The one thing that you will have to repeatedly knock down while watching the film is the feeling that you have seen this all before. Bearing in mind the talents involved in the film. It’s really a shame, and Pa Ranjith script looks like it has just emerged out of a fruit crusher with all the sap squeezed out. There is nothing that it has created on its own, and the washout plot is a huge disappointment.
On the music front, I liked the arrangement part of Santhosh Narayanan score more than his composition. The best one remains “Nippu Ra” track with incredible energy and singing, and I personally loved “Gunde Ninda Yenno” the most, for its soothing tune and meaningful lyrics. Background score is brilliant, aptly matches the situations on screen. Now about the best part of the movie which is its Cinematography. The dark frames and usage of limited space is perfectly done. The visual appeal of the movie is simply outstanding and unique. A better editing style by Praveen KL would have helped for the film’s pace and flow. Dialogues are okay, but the Telugu dubbing didn’t sync well with the mood of the film. Production values of V Creations are fantastic.

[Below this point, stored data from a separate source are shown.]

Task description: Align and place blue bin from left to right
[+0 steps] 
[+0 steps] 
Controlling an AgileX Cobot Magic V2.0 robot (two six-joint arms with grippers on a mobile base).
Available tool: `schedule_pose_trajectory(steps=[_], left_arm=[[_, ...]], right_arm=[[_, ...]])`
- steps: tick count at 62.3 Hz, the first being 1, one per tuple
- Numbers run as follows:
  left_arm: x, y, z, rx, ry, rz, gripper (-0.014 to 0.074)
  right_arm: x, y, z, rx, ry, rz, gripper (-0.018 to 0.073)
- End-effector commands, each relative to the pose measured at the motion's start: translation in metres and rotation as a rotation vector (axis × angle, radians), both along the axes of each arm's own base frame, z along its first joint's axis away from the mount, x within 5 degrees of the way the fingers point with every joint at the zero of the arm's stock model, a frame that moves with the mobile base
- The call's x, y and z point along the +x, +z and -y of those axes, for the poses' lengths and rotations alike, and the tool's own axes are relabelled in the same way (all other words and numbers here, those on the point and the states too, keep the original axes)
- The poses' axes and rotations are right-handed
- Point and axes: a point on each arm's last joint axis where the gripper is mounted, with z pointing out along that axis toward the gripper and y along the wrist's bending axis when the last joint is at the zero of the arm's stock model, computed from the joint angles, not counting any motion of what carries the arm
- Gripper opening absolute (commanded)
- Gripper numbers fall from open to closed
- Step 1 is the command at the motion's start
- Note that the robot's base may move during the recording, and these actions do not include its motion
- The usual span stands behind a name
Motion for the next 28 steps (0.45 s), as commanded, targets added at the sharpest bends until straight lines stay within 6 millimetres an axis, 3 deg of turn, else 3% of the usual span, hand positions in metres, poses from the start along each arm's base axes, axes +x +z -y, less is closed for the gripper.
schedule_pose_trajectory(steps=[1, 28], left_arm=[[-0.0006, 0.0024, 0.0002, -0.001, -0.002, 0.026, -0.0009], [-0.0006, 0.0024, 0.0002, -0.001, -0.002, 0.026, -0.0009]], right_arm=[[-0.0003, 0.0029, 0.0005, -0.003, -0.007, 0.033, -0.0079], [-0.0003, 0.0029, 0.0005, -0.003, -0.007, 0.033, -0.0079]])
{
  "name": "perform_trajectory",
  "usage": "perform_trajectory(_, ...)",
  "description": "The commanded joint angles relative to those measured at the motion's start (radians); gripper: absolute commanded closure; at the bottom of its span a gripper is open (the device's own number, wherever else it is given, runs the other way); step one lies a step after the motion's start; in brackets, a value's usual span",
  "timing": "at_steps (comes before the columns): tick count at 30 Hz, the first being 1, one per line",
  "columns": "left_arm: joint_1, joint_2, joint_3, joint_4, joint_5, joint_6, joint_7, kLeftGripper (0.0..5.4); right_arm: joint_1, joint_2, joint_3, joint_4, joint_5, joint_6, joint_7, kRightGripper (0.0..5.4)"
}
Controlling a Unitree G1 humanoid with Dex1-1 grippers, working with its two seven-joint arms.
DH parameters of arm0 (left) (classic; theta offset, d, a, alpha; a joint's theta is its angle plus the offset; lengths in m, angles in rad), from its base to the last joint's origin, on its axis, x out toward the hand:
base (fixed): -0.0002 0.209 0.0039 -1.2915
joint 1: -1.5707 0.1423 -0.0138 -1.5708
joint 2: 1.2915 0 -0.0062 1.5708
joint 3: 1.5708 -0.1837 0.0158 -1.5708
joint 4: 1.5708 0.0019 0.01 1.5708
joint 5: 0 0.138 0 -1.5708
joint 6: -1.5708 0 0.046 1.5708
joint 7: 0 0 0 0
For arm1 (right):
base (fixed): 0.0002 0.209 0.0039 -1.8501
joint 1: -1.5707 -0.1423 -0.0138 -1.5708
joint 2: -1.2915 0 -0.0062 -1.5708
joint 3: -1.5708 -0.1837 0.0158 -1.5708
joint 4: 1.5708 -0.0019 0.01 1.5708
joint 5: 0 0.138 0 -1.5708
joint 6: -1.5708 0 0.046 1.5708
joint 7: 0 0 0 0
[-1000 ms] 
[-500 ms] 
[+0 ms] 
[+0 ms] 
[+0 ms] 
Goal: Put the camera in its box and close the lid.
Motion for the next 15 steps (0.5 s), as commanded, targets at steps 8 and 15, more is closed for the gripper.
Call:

Superstar Rajinikanth is back in his famous form and movie has given the legend a rare chance to play his own age (nearly!..) for a large chunk of the runtime. Here was a man chagrined by his hotblooded youth, who is determined to somehow address the Tamil people oppression in Malaysia by becoming a gangster. It’s a rare opportunity to see a credible characterization, and Rajinikanth literally carries his part of the film on his shoulders by rising to the challenge. Rests of the characters in the film are quite restrained. I might be a tad more forgiving because I went in expecting some decent roles to lead characterizations. Radhika Apte seems worn out, but at least she is taking age in her stride. The villains Kishore, Winston Chao and Seenu play their part fine. Director Ranjith has given Dhansika an opportunity to showcase her acting chops, but she just ends up impressing with her tomboyish looks. The Kabali team – John Vijay, Kalaiyarasan and Dinesh Ravi have nothing much to do here.

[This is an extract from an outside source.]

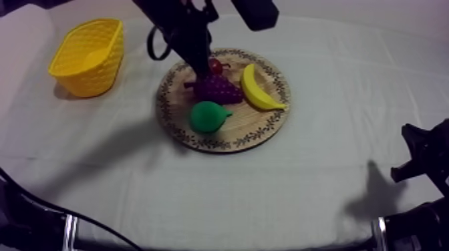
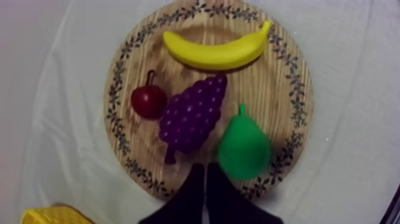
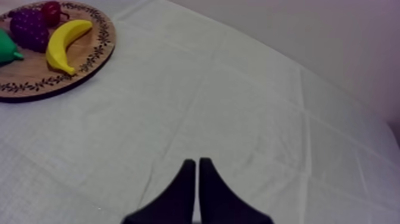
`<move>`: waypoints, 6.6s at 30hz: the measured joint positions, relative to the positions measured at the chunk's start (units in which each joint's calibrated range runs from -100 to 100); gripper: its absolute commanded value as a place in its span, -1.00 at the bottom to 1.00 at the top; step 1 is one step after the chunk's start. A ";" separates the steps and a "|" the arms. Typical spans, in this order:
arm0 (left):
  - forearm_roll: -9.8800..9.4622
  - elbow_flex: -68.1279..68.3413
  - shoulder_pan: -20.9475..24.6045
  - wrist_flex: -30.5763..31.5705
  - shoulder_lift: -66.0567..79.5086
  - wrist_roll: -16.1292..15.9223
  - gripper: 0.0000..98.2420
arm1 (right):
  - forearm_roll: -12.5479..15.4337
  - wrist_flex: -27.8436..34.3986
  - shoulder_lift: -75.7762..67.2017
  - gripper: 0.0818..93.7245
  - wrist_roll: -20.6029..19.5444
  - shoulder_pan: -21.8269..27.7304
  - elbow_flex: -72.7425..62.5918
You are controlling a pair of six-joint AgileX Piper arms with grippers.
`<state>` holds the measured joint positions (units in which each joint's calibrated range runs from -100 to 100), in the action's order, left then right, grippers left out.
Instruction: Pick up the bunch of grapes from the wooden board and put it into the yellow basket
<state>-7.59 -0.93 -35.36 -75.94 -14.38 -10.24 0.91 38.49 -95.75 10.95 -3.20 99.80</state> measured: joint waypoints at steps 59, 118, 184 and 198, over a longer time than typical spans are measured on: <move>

Kabali is neither Rajinikanth’s typo potboiler nor Pa Rajith kinda realistic rural drama. This is misbegotten and under cooked attempt at action-drama. Filled with pliant emotion and wrapped up by dry narration, one way ticket squanders an good cast and tremendous promise on fallible structure. Hope our Superstar Rajinikanth will deliver something extraordinary with his next venture 2.0 rising above the routine.